The Human Protein Atlas (HPA) enables the simultaneous characterization of thousands of proteins across various tissues to pinpoint their spatial location in the human body. This has been achieved through transcriptomics and high-throughput immunohistochemistry-based approaches, where over 40 000 unique human protein fragments have been expressed in E. coli. These datasets enable quantitative tracking of entire cellular proteomes and present new avenues for understanding molecular-level properties influencing expression and solubility.
Combining computational biology and machine learning identifies protein properties that hinder the HPA high-throughput antibody production pipeline. We predict protein expression and solubility with accuracies of 70% and 80%, respectively, based on a subset of key properties (aromaticity, hydropathy and isoelectric point). We guide the selection of protein fragments based on these characteristics to optimize high-throughput experimentation.

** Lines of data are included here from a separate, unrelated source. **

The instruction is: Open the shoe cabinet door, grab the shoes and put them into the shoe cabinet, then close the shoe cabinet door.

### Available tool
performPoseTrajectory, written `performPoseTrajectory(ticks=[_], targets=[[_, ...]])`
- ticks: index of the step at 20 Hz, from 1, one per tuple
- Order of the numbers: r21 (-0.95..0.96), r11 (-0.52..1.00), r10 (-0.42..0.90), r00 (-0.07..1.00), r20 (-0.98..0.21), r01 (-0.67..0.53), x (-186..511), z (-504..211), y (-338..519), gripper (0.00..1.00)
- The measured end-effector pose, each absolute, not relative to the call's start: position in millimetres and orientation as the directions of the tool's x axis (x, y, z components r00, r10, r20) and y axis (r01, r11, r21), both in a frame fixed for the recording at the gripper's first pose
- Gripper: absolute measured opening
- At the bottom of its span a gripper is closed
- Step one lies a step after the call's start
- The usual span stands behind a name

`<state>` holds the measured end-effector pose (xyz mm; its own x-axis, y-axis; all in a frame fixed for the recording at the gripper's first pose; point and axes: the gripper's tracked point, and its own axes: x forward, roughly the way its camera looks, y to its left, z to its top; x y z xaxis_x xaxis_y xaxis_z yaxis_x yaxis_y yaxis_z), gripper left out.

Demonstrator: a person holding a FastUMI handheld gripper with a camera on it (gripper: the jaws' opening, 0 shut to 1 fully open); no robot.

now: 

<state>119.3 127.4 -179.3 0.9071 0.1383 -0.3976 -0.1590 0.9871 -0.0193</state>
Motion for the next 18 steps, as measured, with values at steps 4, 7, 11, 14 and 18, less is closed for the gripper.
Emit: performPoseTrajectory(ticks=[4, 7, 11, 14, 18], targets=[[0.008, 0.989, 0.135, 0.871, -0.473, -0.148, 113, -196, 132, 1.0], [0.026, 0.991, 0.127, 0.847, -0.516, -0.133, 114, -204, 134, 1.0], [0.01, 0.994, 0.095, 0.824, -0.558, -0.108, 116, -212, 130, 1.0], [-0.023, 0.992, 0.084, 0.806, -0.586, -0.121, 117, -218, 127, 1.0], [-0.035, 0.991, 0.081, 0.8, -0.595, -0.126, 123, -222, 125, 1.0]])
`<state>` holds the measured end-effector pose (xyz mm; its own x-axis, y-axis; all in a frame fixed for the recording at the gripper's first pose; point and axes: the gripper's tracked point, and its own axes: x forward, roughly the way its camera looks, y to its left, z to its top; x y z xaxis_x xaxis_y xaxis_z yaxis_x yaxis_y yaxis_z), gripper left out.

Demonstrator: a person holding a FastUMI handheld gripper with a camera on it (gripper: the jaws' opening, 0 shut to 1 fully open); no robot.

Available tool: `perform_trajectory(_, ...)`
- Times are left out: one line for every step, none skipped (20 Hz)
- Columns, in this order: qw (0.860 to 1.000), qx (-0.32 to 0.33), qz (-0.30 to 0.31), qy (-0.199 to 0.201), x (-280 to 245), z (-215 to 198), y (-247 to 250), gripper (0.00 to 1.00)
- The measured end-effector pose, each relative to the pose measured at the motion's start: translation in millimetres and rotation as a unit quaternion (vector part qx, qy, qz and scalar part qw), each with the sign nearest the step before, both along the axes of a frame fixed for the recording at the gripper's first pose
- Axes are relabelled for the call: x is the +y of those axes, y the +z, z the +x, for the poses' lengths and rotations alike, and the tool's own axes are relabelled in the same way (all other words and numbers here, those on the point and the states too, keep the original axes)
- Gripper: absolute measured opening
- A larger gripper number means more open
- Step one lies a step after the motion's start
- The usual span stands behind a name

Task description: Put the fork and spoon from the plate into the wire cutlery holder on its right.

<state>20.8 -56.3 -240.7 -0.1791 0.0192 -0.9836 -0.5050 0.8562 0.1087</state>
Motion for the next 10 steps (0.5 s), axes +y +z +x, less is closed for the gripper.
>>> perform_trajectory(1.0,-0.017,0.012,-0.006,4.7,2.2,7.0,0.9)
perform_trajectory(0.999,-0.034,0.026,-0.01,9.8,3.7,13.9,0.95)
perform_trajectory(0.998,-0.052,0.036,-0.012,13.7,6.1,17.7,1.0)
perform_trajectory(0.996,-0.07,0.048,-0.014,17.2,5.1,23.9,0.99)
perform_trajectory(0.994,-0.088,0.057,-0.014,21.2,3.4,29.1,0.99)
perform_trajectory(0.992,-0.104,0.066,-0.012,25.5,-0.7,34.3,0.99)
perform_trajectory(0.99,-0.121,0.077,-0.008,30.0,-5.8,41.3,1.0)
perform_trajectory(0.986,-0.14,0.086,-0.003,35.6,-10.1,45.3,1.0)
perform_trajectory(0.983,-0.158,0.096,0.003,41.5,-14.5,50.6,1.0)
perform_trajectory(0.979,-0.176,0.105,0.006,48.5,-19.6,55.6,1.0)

We present the machine learning workflow as a series of IPython notebooks hosted on GitHub (https://github.com/SBRG/Protein_ML). The workflow can be used as a template for analysis of further expression and solubility datasets.
ebrunk@ucsd.edu or johanr@biotech.kth.se.
Supplementary data are available at Bioinformatics online.
人类蛋白质图谱(HPA)能够同时对多种组织中的数千种蛋白质进行表征,以确定它们在人体中的空间位置。这是通过转录组学和基于高通量免疫组织化学的方法实现的,其中超过40000个独特的人类蛋白质片段已在大肠杆菌中表达。这些数据集能够对整个细胞蛋白质组进行定量跟踪,并为理解影响表达和溶解性的分子水平特性提供了新途径。
结合计算生物学和机器学习可识别阻碍HPA高通量抗体生产流程的蛋白质特性。基于一组关键特性(芳香性、亲水性和等电点),我们分别以70%和80%的准确率预测蛋白质表达和溶解性。我们根据这些特性指导蛋白质片段的选择,以优化高通量实验。
我们将机器学习工作流程呈现为一系列托管在GitHub(https://github.com/SBRG/Protein_ML)上的IPython笔记本。该工作流程可作为分析更多表达和溶解性数据集的模板。
ebrunk@ucsd.edu或johanr@biotech.kth.se。
补充数据可在《生物信息学》在线获取。